Вечером я пил чай, чувствуя себя спокойнее: крылья и старый ястреб были сняты.

Но я все еще продолжаю уныло бродить по бору, уже без прежнего азарта. И Мишка уже не так настойчиво советует мне посторожить на полянке, пока он будет рыскать по опушкам. По привычке я еще таскаю за плечами ружье.

Сегодня я случайно наткнулся на молодого ястреба. Он сидел шагах в двадцати и, глупый, с любопытством вглядывался в меня, тараща круглые глаза и постукивая желтым клювом. Машинально я поднял ружье, вспомнил… и опустил.
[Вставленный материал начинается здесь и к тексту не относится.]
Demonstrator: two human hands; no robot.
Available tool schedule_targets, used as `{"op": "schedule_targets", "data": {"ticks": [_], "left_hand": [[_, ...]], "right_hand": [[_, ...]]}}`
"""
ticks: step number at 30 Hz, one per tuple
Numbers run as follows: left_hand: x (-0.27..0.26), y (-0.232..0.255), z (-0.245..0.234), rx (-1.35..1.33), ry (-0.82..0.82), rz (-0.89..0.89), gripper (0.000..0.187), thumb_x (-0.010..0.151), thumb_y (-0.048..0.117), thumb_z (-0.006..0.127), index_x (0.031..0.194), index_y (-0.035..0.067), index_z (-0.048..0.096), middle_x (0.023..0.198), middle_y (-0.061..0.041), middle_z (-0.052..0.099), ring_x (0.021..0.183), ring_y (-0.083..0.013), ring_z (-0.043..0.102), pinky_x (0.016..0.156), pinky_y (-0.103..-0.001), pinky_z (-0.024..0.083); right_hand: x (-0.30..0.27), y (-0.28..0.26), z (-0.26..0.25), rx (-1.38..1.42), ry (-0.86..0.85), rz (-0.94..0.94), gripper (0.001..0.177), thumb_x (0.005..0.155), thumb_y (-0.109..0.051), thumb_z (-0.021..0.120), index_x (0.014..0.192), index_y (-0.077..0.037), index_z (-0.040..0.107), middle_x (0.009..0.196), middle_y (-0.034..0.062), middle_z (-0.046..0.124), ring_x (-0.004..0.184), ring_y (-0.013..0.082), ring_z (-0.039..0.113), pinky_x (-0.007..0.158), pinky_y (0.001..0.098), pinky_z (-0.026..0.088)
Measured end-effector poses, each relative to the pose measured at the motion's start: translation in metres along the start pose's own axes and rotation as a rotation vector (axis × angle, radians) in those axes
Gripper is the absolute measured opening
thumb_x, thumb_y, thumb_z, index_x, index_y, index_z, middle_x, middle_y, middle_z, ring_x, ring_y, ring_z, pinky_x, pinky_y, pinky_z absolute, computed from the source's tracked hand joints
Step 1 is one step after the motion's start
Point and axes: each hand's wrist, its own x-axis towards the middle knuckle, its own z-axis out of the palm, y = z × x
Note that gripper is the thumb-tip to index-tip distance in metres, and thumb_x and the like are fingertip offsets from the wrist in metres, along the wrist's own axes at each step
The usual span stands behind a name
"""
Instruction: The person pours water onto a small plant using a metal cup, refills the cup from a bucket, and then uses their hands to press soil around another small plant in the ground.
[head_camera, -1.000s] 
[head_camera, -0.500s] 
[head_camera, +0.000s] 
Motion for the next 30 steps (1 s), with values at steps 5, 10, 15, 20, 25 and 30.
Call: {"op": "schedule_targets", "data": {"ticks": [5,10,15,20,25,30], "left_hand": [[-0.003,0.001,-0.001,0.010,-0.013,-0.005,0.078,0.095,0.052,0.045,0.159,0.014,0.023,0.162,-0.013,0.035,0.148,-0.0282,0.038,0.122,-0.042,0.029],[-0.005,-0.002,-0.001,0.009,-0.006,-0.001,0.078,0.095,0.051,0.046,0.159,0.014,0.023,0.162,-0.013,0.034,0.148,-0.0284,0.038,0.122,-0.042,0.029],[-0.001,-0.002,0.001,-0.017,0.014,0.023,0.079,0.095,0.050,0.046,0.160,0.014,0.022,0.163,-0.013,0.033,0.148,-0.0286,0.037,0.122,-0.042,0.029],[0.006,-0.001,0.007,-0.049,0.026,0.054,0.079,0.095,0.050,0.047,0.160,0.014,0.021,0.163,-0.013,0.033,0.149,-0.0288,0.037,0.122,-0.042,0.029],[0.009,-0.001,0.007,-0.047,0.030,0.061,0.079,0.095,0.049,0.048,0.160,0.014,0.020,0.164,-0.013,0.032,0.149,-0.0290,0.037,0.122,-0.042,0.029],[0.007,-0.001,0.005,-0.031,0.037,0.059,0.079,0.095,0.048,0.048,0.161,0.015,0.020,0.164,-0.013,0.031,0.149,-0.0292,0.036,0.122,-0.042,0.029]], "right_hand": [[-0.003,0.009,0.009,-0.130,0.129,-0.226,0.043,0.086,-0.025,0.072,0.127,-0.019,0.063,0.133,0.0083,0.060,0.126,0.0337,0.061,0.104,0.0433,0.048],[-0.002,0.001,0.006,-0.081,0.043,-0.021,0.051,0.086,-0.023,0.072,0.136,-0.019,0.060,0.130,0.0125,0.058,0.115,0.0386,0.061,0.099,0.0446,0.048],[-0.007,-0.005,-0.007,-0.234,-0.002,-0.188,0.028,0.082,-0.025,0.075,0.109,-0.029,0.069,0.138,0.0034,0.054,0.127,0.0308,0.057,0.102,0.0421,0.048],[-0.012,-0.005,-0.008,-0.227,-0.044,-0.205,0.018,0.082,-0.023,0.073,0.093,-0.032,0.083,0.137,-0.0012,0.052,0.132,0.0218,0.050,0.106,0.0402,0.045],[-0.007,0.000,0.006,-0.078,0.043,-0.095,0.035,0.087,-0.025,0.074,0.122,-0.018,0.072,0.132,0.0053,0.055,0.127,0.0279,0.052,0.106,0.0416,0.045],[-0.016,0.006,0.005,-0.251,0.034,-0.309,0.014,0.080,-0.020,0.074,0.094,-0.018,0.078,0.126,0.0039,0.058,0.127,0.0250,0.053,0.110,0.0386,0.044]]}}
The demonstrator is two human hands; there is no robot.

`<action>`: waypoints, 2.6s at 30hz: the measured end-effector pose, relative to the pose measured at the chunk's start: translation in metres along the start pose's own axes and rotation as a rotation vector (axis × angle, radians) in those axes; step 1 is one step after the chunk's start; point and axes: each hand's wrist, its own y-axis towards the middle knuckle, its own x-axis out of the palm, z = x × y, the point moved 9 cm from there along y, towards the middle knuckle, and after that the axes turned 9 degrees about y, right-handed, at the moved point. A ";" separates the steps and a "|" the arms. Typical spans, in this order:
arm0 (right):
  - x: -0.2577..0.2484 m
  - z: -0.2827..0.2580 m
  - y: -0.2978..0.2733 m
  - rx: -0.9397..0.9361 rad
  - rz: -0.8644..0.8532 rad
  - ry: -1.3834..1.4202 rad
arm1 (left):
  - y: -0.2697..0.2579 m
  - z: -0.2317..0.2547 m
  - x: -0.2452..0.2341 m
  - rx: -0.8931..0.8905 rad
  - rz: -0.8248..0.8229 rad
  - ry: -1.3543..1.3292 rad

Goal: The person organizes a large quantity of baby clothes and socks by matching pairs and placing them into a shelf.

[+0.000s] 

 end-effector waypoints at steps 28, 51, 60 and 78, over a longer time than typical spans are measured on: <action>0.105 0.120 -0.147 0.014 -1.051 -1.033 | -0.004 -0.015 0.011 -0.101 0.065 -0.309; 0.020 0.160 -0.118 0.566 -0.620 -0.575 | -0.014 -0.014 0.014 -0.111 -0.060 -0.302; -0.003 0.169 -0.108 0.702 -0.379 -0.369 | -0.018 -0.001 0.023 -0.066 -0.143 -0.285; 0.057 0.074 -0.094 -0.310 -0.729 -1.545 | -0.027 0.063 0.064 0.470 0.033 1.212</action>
– Пте-нец… – протянул Мишка, хлопнул в ладоши и испугал птицу.

– Да, птенец… – сказал я.

Уже зашло солнце; сгущались тени в бору, сливались вершины. Смолой тянуло из бора, душным теплом нагретого за день воздуха, точно старый бор спешил выдохнуть из себя тяжкий жар и втянуть с лугов медовые запахи скошенных трав. От задремавшего озера, из камышей, доносился до нас печальный вопрос камышевки, а в глуши что-то поскрипывало в полутьме, должно быть усыхающая сосна. Мирные думы дремали в душе… И вдруг, недалеко от нас, что-то отчаянно пискнуло и умолкло.